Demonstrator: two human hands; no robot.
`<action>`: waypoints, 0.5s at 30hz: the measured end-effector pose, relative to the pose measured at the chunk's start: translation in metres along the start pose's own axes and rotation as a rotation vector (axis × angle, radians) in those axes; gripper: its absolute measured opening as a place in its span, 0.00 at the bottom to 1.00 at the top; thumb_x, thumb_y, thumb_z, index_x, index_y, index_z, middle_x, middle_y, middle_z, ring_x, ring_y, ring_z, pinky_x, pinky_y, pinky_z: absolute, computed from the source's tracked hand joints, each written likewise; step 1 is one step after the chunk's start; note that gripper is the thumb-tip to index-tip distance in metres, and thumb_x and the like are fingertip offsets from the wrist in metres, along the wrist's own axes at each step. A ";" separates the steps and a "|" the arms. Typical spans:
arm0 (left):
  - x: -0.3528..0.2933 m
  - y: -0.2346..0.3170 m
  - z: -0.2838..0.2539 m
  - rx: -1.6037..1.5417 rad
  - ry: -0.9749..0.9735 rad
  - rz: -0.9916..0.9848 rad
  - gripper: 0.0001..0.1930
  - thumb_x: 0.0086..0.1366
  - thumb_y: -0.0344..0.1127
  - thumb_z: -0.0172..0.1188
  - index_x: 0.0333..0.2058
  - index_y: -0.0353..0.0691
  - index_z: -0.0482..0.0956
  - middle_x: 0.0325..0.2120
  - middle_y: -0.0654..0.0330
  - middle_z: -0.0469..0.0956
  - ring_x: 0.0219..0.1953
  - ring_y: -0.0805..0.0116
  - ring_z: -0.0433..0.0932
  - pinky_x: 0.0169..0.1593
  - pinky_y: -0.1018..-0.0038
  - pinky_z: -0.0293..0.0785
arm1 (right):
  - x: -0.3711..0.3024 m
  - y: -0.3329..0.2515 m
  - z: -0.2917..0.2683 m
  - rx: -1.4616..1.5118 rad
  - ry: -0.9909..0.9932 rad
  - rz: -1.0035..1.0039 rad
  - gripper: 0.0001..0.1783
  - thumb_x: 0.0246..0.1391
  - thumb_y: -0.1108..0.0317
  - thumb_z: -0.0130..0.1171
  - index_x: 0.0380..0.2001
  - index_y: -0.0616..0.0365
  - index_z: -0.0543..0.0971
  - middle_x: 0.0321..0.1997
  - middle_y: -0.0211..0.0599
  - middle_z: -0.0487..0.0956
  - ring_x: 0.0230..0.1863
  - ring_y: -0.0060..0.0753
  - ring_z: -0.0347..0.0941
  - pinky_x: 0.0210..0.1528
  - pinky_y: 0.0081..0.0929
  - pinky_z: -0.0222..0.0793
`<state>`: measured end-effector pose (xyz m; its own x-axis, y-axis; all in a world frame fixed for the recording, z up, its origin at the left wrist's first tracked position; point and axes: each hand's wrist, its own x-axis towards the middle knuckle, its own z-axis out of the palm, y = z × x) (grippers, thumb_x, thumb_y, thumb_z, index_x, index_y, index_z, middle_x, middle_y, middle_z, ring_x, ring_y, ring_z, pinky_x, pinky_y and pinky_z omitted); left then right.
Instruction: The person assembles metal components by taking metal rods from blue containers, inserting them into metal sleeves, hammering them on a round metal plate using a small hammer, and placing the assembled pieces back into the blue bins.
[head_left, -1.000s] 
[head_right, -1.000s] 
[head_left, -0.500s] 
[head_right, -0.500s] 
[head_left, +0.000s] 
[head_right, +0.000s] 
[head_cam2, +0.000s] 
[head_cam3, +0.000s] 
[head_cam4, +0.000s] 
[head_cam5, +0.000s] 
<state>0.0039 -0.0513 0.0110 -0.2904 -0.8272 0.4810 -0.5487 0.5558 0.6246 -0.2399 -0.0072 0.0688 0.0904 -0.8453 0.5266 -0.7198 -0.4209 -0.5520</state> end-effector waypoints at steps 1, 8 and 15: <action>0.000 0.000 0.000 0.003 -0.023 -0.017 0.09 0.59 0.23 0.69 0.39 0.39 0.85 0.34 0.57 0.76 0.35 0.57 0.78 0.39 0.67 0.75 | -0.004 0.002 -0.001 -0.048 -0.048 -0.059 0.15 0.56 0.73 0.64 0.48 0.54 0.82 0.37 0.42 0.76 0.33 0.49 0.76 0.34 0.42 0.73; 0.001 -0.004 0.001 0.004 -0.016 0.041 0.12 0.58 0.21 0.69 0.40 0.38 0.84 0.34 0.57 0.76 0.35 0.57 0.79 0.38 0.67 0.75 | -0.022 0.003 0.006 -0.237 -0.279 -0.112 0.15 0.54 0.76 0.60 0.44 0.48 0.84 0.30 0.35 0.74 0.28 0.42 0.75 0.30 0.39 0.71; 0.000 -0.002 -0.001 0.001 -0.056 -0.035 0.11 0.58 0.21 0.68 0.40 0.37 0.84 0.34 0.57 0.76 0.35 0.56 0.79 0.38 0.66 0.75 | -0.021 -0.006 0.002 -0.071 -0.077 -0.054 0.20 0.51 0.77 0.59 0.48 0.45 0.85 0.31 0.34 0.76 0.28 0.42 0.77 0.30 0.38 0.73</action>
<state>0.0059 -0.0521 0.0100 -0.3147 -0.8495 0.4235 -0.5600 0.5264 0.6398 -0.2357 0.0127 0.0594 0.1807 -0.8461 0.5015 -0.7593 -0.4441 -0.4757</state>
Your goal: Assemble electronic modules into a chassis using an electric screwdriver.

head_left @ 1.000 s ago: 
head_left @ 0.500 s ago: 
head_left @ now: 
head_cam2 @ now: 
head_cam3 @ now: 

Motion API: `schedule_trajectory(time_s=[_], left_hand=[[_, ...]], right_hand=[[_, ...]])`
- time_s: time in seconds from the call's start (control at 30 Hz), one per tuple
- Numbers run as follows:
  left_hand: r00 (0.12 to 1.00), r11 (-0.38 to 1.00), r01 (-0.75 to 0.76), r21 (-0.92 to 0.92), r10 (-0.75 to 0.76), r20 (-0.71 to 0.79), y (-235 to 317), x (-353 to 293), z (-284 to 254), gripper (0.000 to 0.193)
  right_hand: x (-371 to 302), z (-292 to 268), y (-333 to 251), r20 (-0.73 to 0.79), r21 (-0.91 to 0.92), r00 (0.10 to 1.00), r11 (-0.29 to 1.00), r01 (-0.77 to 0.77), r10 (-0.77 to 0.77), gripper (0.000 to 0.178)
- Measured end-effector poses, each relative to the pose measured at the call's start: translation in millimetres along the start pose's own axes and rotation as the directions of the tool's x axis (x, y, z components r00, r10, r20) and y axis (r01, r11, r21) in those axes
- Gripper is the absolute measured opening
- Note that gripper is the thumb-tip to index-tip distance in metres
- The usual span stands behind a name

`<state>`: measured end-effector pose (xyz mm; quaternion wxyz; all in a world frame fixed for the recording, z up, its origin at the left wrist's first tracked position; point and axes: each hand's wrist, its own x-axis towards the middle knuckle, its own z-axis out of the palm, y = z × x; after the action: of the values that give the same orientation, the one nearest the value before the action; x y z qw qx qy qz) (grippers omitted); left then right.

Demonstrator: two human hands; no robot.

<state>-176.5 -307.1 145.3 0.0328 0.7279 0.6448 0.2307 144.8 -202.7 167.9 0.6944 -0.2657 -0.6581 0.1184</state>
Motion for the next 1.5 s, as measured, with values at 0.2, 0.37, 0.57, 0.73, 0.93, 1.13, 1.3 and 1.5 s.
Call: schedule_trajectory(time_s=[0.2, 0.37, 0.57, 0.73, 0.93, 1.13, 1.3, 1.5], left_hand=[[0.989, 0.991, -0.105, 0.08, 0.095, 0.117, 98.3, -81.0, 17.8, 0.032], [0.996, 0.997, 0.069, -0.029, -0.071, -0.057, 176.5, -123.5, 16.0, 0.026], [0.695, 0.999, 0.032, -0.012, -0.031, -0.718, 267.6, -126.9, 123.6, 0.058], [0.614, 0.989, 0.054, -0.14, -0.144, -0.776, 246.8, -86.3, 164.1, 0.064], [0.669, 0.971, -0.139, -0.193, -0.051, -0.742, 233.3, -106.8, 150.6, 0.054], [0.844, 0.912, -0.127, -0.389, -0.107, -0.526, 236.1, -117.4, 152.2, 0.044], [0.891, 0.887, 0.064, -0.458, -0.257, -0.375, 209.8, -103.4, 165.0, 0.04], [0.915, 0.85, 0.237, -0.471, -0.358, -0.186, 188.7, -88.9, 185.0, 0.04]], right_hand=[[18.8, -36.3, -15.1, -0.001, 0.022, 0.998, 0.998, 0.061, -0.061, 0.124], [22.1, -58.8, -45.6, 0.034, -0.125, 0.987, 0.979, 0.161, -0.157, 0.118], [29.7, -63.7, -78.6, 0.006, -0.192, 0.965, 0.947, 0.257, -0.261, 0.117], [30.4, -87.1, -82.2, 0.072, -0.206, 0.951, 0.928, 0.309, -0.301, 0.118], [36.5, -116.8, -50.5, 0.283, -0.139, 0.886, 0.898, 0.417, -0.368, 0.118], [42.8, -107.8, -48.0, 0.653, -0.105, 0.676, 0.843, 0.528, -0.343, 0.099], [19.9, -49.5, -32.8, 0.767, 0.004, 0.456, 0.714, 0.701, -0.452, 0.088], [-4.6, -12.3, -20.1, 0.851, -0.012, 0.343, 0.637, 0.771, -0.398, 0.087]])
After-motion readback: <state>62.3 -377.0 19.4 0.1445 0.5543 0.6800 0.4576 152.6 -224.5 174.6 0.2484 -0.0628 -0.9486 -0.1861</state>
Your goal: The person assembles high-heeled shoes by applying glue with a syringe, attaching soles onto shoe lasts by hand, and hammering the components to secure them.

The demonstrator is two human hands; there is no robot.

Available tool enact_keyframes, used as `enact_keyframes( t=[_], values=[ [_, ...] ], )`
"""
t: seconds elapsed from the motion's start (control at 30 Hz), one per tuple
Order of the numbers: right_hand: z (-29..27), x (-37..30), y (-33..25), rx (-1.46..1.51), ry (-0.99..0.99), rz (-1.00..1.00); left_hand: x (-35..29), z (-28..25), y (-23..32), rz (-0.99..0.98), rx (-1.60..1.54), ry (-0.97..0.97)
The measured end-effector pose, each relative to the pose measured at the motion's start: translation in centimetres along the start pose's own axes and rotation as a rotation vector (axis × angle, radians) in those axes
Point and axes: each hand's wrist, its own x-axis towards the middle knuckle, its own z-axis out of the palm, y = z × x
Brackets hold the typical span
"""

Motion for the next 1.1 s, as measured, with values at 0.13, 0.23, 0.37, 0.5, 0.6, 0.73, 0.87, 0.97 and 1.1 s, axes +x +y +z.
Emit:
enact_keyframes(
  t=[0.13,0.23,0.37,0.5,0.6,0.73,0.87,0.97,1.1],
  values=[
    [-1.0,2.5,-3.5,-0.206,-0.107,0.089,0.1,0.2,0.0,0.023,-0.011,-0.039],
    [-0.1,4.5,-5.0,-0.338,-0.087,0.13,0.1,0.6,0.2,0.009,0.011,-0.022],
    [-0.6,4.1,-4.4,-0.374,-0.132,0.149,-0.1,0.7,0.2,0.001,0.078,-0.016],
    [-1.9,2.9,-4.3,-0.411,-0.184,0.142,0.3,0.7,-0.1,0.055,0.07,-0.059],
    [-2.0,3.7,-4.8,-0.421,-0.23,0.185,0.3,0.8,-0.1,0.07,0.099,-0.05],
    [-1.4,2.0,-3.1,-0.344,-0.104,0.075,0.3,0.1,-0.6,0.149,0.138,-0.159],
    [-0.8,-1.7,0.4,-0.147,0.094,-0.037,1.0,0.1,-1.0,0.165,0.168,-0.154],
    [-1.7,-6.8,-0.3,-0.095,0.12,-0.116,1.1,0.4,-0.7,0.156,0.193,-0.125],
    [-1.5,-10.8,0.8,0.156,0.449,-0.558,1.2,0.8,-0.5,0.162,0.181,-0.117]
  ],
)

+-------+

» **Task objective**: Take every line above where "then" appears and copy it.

» **Task response**:
`<state>`: measured end-effector pose (xyz m; its own x-axis, y-axis; all in a world frame fixed for the recording, z up, its origin at the left wrist's first tracked position; point and axes: each hand's wrist, its own x-axis towards the middle knuckle, its own z-axis out of the palm, y = z × x) (grippers, thumb_x, thumb_y, thumb_z, index_x, index_y, index_z, middle_x, middle_y, middle_z, ring_x, ring_y, ring_z, pinky_x, pinky_y and pinky_z omitted); left then right.
`<state>`: measured end-effector pose (xyz mm; quaternion wxyz; all in a world frame fixed for the recording, z up, its origin at the left wrist's first tracked position; point and axes: each hand's wrist, its own x-axis towards the middle knuckle, its own z-axis out of the palm, y = z × x; after the action: of the values that give the same orientation, the one nearest the value before the action; x y z qw qx qy qz) (grippers omitted); left then right.

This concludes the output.